Schwesig: Die SPD will Familien auch steuerlich entlasten. Wir wollen, dass es zukünftig einen Familientarif bei der Steuer gibt. Wer jetzt vom Ehegattensplitting profitiert, soll es auch in Zukunft behalten. Aber viele Familien, die Kinder haben, gehen heute leer aus, nur weil die Eltern nicht verheiratet sind. Wir wollen einen Tarif, der Kinder in allen Familienformen unterstützt.
Familienverbände fordern ein Wahlrecht für Kinder. Was halten Sie davon?
Schwesig: Ich würde es gut finden, wenn Kinder eine stärkere Stimme bei Wahlen bekämen.
Gerade Alleinerziehende sind dem höchsten Risiko ausgesetzt, in Armut zu geraten. Bislang wird der Unterhaltsvorschuss auch nur sechs Jahre bis zum 12. Lebensjahr gezahlt. Wie können Sie die Situation Alleinerziehender verbessern?
Schwesig: Wenn Sie mit dem Kind allein gelassen werden, gleich mit der Geburt, dann bekommen Sie Unterhaltsvorschuss bis das Kind zur Schule kommt. Bisher zieht sich der Staat dann zurück.
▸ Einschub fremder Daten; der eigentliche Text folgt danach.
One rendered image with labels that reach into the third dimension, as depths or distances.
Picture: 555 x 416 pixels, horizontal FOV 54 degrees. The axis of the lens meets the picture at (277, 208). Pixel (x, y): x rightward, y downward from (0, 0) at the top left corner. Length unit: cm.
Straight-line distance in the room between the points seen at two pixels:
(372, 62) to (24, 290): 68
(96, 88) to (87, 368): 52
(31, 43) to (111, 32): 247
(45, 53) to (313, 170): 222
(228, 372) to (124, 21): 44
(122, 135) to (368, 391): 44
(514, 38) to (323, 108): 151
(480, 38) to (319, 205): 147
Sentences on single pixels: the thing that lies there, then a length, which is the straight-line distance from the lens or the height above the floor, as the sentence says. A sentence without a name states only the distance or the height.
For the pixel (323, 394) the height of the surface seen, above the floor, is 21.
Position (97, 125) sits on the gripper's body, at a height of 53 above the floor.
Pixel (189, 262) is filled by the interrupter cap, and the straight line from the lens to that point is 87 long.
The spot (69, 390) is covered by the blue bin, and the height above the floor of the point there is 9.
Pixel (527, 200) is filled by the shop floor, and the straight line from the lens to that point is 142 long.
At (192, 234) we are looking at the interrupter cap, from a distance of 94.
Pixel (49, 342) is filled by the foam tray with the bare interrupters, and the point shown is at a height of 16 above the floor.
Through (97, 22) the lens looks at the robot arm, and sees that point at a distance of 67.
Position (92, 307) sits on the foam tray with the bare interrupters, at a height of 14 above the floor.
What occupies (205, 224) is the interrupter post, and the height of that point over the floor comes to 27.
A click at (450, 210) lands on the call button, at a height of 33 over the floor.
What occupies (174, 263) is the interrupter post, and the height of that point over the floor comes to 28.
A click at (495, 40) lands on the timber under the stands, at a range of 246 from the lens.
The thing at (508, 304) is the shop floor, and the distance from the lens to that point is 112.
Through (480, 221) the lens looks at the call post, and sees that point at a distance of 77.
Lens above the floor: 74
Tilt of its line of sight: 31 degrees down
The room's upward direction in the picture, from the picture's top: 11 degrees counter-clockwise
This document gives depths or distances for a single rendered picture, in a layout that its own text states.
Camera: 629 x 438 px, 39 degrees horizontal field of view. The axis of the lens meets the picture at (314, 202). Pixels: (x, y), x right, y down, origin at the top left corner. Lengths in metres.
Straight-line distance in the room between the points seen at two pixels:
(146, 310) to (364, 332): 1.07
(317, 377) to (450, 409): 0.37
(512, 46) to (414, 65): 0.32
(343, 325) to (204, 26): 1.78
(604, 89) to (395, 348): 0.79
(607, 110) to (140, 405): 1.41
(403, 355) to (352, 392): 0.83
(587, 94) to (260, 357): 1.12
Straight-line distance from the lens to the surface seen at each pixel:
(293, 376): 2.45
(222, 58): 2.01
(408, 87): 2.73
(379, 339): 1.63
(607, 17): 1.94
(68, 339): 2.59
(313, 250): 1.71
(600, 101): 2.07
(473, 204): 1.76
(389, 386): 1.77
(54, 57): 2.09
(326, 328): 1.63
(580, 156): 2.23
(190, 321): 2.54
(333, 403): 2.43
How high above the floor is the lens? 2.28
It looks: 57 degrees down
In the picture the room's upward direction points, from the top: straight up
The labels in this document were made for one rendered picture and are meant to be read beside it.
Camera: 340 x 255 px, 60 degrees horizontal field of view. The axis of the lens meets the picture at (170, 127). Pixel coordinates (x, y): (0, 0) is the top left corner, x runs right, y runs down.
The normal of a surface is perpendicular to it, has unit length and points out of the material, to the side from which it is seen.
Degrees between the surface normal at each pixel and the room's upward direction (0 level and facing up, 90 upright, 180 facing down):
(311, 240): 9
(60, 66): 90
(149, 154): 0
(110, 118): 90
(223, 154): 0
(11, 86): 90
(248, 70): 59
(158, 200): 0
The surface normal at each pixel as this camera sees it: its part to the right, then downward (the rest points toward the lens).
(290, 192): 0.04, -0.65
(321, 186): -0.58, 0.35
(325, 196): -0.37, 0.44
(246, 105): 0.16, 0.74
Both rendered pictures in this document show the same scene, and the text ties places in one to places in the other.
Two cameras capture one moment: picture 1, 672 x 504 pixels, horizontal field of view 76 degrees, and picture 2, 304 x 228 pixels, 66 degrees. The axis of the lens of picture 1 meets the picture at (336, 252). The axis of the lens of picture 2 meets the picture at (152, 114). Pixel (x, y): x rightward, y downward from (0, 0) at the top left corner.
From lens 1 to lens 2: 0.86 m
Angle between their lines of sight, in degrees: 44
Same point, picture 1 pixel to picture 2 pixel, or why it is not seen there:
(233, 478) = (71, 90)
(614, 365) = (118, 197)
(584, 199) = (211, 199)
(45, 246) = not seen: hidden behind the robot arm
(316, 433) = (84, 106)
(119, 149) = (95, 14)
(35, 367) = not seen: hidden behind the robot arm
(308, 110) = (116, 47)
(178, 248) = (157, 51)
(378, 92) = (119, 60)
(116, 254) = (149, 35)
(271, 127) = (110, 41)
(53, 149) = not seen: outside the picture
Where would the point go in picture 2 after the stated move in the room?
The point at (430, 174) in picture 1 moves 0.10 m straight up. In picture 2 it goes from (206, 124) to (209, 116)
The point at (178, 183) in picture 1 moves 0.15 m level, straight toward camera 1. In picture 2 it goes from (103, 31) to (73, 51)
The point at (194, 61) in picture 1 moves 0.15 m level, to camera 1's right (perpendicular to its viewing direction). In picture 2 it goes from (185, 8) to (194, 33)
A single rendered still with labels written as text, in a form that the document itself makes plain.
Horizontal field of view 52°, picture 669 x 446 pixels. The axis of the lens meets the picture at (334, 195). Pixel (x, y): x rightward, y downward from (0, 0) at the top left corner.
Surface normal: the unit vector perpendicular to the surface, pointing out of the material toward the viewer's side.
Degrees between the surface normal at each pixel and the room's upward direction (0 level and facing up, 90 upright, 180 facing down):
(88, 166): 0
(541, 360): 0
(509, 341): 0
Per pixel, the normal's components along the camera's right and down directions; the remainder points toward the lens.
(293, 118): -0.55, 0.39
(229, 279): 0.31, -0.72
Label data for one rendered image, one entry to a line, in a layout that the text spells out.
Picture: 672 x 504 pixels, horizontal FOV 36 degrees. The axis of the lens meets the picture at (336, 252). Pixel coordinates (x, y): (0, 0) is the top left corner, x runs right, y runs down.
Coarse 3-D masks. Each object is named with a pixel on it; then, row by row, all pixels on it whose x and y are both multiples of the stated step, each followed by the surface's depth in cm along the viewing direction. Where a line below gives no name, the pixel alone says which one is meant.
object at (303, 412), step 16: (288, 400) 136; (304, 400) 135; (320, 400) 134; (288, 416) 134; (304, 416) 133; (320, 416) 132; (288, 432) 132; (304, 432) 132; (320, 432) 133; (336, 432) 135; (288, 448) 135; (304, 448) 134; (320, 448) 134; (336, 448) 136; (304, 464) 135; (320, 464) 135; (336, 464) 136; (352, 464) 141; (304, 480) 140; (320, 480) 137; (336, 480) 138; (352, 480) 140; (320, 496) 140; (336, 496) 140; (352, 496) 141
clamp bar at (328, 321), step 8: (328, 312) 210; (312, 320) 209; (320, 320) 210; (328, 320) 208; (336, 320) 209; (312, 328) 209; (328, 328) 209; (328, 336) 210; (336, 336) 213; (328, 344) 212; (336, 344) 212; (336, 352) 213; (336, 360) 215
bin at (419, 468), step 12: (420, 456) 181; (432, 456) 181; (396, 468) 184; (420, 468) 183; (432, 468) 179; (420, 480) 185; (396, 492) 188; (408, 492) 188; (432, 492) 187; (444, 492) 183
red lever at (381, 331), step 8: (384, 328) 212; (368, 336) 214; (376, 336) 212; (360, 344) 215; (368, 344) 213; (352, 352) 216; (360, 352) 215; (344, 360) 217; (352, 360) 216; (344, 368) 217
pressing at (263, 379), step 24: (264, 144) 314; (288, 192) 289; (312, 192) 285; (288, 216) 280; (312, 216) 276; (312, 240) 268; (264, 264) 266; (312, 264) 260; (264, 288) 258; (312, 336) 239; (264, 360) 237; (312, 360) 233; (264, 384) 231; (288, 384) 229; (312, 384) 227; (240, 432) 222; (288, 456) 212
Wir wollen jetzt den Unterhaltsvorschuss bis zum 18. Lebensjahr zahlen. Denn mit der Schule und dem Alter steigen auch die Kosten für das Kind.
Doch der Städtetag lehnt Ihren Vorschlag ab. Wie könnte das finanzierbar werden?
Schwesig: Ich bin enttäuscht, dass die Städte sich so dagegen sperren, denn die Kosten tragen Bund und Länder. Kein Vater und keine Mutter wird verstehen, dass gerade in Zeiten großer Haushaltsüberschüsse ausgerechnet für die Alleinerziehenden das Geld fehlen soll. Ich will daher weiter mit den Kommunen und Ländern im Gespräch bleiben.
Ihr Gesetzentwurf für mehr Lohngerechtigkeit hat letzte Woche für Schlagzeilen gesorgt. Aber kann dieses Gesetz wirklich helfen?
Schwesig: Ja. Es schafft mehr Transparenz und wird auch für einen Kulturwandel sorgen. Aber die Lohnlücke von 21 Prozent zwischen Männern und Frauen hat unterschiedliche Gründe und verlangt mehr Antworten. Es muss eine ausreichende Kinderbetreuung geben, es muss die Möglichkeit geben, überhaupt berufstätig zu sein und nicht im Minijob zu landen und es geht darum, dass Frauen auch von Teilzeit wieder auf Vollzeit zurückkommen können. Berufstätige Mütter müssen in Unternehmen auch besser gefördert
werden, zum Beispiel auch mit wohnortnahen Fortbildungen.
Das Elterngeld feiert dieses Jahr zehnjähriges Bestehen. Konnte es die Finanzlage von Familien verbessern?
Schwesig: Das Elterngeld ist ein wirklicher Erfolg. Familien mit Kindern im ersten Lebensjahr haben durch das Elterngeld im Durchschnitt rund 480 Euro pro Monat mehr in der Haushaltskasse. Auch danach stehen viele Familien finanziell besser da, weil die Mütter früher wieder in ihren Beruf einsteigen. Über 80 Prozent der Bezieherinnen und Bezieher sagen, dass das Elterngeld besonders wichtig für ihr Familieneinkommen war.
Was können Sie Eltern in Aussicht stellen, wenn Sie auch 2017 weiter Familienministerin bleiben?
Schwesig: Ich möchte, dass wir mittelfristig für alle Kinder kostenlose Kitaplätze anbieten können, denn es
ist wichtig für Familien, dass ihr Einkommen nicht durch Gebühren aufgefressen wird. Dann möchte ich das Familiengeld mit mehr Zeit für Familie durchsetzen und ich kämpfe für eine steuerliche Entlastung von Familien.